STRENGTH IN WHAT REMAINS

A Journey of Remembrance and Forgetting

by Tracy Kidder

Pub Date: Aug. 25th, 2009
ISBN: 978-1-4000-6621-6
Publisher: Random House

A tale of ethnocide, exile and healing by a master of narrative nonfiction.

Deogratias, Deo for short, is a young African man who would be easy to lose in the busy streets of New York—timid, unsure of which subway goes where, speaking only halting English. So he arrived more than a decade ago, one of many with a sobering story. From Burundi, he narrowly escaped being massacred for being Tutsi, then fled across the border to Rwanda, where he narrowly escaped death in many guises.
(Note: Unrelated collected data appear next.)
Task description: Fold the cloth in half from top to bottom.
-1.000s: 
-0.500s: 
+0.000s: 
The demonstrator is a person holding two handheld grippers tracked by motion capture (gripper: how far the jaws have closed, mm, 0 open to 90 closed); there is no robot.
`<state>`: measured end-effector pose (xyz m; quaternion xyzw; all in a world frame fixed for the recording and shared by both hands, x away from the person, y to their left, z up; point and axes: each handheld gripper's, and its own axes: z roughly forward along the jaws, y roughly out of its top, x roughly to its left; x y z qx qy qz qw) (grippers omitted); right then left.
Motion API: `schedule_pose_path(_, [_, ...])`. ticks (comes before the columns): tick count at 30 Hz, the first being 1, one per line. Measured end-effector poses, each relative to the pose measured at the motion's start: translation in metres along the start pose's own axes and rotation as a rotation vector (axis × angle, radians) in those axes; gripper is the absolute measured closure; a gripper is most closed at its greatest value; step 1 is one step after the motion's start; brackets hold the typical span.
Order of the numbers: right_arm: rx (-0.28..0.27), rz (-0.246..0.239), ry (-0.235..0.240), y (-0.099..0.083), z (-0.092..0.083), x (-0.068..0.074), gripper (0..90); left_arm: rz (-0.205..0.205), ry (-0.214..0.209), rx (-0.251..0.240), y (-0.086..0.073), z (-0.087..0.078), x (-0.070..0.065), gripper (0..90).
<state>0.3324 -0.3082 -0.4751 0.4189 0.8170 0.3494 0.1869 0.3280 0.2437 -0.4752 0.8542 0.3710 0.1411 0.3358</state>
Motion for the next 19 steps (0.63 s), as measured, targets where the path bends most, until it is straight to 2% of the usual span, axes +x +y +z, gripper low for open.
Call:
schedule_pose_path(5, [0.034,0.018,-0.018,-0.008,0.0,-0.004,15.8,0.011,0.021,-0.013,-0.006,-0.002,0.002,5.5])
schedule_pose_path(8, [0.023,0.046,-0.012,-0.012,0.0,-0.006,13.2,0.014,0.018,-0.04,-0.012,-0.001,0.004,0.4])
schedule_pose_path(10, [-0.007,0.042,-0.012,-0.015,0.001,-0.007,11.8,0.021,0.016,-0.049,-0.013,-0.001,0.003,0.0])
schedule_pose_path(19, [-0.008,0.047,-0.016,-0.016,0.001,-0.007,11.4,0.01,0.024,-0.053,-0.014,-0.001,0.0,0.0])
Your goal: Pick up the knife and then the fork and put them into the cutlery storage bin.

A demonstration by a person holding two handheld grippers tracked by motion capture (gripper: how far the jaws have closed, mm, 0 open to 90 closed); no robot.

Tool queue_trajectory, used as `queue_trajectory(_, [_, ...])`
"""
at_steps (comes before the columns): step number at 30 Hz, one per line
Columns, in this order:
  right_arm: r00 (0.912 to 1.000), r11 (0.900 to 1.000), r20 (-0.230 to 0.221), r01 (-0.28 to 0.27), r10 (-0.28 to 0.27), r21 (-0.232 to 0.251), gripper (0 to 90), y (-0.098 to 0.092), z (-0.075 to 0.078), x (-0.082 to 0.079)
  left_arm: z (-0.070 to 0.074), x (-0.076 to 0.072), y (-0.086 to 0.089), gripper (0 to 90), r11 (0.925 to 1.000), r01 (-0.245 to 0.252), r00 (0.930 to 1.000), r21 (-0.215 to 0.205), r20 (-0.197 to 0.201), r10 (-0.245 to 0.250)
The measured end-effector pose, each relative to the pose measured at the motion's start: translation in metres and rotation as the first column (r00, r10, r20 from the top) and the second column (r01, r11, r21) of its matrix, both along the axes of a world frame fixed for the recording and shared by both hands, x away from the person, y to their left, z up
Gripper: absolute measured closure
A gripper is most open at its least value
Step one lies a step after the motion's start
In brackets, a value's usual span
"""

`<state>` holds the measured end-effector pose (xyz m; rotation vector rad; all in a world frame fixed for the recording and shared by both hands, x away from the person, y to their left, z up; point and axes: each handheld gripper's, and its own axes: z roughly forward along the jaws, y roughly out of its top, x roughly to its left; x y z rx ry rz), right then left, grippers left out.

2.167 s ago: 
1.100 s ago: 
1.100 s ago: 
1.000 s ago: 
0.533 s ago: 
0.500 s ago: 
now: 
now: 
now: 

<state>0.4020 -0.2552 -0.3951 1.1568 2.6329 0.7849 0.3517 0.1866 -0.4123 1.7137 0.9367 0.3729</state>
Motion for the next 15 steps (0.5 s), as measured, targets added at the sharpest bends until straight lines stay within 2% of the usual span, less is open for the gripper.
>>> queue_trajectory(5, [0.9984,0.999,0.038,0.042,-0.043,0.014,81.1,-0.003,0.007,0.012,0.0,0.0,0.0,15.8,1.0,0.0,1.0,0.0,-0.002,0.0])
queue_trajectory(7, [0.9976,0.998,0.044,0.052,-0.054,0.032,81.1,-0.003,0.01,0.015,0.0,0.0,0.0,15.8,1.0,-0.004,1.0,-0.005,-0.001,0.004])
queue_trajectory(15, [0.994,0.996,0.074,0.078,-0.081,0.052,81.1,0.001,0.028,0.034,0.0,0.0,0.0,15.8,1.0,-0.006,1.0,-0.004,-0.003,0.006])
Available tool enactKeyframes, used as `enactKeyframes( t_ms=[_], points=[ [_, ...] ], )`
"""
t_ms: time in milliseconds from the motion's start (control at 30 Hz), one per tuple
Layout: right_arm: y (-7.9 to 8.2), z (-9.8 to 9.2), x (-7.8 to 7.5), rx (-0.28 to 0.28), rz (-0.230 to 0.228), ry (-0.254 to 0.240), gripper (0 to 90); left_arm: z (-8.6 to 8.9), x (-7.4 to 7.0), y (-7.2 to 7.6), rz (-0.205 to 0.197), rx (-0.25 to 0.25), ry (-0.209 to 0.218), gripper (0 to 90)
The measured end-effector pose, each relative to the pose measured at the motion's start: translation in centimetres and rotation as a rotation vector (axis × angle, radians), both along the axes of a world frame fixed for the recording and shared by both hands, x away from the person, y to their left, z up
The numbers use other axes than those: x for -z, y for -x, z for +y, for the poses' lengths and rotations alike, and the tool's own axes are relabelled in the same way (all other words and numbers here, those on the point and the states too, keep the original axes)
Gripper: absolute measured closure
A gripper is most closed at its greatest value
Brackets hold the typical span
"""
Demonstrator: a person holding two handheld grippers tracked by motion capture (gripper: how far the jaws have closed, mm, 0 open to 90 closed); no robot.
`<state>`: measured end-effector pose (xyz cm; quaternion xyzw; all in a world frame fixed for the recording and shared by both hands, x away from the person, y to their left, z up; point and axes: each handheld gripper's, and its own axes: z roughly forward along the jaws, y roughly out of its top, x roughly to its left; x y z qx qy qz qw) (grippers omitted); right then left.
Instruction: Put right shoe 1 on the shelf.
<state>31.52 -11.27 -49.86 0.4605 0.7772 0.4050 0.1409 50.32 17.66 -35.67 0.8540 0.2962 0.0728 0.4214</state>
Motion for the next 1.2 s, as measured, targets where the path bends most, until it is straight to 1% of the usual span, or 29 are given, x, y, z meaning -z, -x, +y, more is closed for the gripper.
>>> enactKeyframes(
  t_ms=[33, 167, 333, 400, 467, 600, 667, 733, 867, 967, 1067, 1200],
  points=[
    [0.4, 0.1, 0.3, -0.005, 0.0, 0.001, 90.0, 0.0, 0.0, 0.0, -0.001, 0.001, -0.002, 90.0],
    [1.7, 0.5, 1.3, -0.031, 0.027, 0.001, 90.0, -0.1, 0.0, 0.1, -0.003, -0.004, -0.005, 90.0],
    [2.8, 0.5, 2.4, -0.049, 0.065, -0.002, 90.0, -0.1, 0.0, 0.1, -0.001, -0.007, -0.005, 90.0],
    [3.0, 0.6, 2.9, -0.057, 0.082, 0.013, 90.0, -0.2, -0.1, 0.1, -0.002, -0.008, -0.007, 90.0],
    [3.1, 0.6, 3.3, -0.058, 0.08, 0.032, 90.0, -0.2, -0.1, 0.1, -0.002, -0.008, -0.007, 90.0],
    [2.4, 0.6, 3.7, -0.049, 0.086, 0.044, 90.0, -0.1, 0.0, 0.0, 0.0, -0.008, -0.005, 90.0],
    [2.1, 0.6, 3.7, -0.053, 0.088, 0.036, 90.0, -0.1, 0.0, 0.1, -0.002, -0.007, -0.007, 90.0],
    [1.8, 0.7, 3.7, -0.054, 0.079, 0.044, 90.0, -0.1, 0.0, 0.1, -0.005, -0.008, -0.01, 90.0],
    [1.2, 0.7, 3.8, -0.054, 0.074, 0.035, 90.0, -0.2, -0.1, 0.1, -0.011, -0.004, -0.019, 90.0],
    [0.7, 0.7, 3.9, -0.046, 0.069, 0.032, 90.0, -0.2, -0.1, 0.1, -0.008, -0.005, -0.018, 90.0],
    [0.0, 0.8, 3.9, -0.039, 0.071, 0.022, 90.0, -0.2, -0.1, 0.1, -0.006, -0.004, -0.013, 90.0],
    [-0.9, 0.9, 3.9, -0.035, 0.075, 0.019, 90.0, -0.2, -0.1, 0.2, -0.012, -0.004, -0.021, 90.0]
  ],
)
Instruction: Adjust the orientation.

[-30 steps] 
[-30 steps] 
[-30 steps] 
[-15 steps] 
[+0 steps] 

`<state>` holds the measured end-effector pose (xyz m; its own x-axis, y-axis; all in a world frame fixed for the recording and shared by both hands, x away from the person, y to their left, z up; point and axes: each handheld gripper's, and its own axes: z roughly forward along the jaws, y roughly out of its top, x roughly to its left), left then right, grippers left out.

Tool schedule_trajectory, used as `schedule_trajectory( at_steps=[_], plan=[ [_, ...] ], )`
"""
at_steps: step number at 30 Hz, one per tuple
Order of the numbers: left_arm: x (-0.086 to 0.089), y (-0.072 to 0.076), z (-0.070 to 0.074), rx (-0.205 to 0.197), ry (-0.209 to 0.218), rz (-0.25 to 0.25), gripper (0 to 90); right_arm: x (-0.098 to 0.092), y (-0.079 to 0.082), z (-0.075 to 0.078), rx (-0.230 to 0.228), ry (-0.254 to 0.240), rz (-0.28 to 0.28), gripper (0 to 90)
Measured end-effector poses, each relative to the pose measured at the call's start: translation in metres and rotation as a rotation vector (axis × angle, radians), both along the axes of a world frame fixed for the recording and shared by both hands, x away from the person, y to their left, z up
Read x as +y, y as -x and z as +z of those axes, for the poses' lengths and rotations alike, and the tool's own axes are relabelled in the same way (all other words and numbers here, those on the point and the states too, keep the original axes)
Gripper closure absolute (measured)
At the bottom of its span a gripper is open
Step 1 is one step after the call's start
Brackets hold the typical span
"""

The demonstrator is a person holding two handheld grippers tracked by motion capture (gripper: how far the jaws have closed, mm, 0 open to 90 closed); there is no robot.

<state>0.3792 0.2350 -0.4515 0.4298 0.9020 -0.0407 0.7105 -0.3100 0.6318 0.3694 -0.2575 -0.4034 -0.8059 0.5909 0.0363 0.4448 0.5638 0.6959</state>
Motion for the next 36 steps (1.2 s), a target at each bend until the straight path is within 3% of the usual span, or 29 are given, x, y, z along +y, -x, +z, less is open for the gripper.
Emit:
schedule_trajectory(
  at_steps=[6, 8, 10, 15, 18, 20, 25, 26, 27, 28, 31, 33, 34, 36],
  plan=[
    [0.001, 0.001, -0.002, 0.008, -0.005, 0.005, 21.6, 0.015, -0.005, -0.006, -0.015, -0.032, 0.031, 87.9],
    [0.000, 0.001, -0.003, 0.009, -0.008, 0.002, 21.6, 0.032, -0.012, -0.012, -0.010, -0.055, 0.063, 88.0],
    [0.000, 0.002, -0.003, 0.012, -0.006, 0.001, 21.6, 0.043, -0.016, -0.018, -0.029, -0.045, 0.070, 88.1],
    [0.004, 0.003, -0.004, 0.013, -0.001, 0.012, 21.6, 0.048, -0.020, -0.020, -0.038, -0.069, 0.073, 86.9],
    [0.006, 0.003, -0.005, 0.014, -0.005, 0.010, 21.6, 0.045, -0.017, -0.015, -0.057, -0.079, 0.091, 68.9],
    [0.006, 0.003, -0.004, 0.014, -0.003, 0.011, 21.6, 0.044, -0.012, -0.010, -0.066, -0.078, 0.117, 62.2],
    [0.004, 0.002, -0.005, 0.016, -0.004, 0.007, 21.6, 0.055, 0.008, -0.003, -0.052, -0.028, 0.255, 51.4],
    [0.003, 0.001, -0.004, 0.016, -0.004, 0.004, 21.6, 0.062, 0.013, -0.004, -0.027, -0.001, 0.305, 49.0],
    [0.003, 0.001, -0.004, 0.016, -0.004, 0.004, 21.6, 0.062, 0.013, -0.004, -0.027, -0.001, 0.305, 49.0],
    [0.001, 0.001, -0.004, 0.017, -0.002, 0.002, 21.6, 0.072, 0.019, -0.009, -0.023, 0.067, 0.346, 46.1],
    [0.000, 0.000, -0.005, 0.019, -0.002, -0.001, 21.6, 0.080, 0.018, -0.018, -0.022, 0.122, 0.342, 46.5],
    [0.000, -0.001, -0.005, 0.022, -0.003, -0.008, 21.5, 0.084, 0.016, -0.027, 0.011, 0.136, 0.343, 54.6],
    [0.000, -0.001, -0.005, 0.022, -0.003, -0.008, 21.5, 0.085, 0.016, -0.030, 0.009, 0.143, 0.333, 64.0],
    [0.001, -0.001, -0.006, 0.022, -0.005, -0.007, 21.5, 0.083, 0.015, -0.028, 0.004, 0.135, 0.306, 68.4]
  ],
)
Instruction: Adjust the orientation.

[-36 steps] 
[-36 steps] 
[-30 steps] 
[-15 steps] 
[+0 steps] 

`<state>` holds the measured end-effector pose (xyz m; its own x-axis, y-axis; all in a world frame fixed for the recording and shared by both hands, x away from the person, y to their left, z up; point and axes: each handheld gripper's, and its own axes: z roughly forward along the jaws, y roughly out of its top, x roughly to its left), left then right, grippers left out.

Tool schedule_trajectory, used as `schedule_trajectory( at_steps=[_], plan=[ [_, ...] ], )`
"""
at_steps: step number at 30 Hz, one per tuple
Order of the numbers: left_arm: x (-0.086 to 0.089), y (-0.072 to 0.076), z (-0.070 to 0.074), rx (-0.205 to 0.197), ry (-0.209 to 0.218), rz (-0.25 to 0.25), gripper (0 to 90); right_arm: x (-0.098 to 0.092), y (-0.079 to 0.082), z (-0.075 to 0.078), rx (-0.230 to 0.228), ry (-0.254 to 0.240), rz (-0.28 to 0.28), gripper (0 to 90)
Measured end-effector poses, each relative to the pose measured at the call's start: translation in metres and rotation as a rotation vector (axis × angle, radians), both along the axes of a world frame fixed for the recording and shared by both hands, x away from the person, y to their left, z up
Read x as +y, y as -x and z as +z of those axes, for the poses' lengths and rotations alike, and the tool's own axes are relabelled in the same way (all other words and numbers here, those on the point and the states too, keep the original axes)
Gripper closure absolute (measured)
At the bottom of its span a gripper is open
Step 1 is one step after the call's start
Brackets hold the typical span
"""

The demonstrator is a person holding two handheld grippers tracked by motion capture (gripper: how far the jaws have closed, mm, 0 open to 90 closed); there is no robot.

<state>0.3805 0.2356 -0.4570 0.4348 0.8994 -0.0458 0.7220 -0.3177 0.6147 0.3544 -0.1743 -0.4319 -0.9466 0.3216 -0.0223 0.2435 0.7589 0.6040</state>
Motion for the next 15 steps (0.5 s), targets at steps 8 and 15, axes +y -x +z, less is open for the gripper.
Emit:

In New York, he was befriended by a kindhearted Senegalese who invited him to join a community of squatters from West Africa, Jamaica and other foreign lands. But when his friend returned to Africa—“it’s so hard here,” he told Deo—the young Burundian was on his own, living on the streets, sleeping in parks and libraries. From there, by virtue of hard work and personal charm, he steadily rose in a way that would do Horatio Alger proud. He gained admission to Columbia and worked to finish the medical degree he was earning back home, all the while sending hard-earned money to relatives and taking elective courses in literature and the humanities. When Kidder (My Detachment, 2005, etc.) picks up the tale in the first person, he accompanies Deo on a return trip to a remote part of Burundi, where the former refugee built a hospital. Upon seeing this place, called Village Health Works, one Hutu man who had pledged to killing Tutsis remarks, “I wish I had spent my life trying to do something like this.” The moment, Kidder makes clear, does not portend forgiveness, for the graves of untold hundreds of thousands are still too fresh—but it does speak to the possibility of remembrance and, one hopes, reconciliation.

Terrifying at turns, but tremendously inspiring—like Andrew Rice’s The Teeth May Smile But the Heart Does Not Forget (2009), a key document in the growing literature devoted to postgenocidal justice.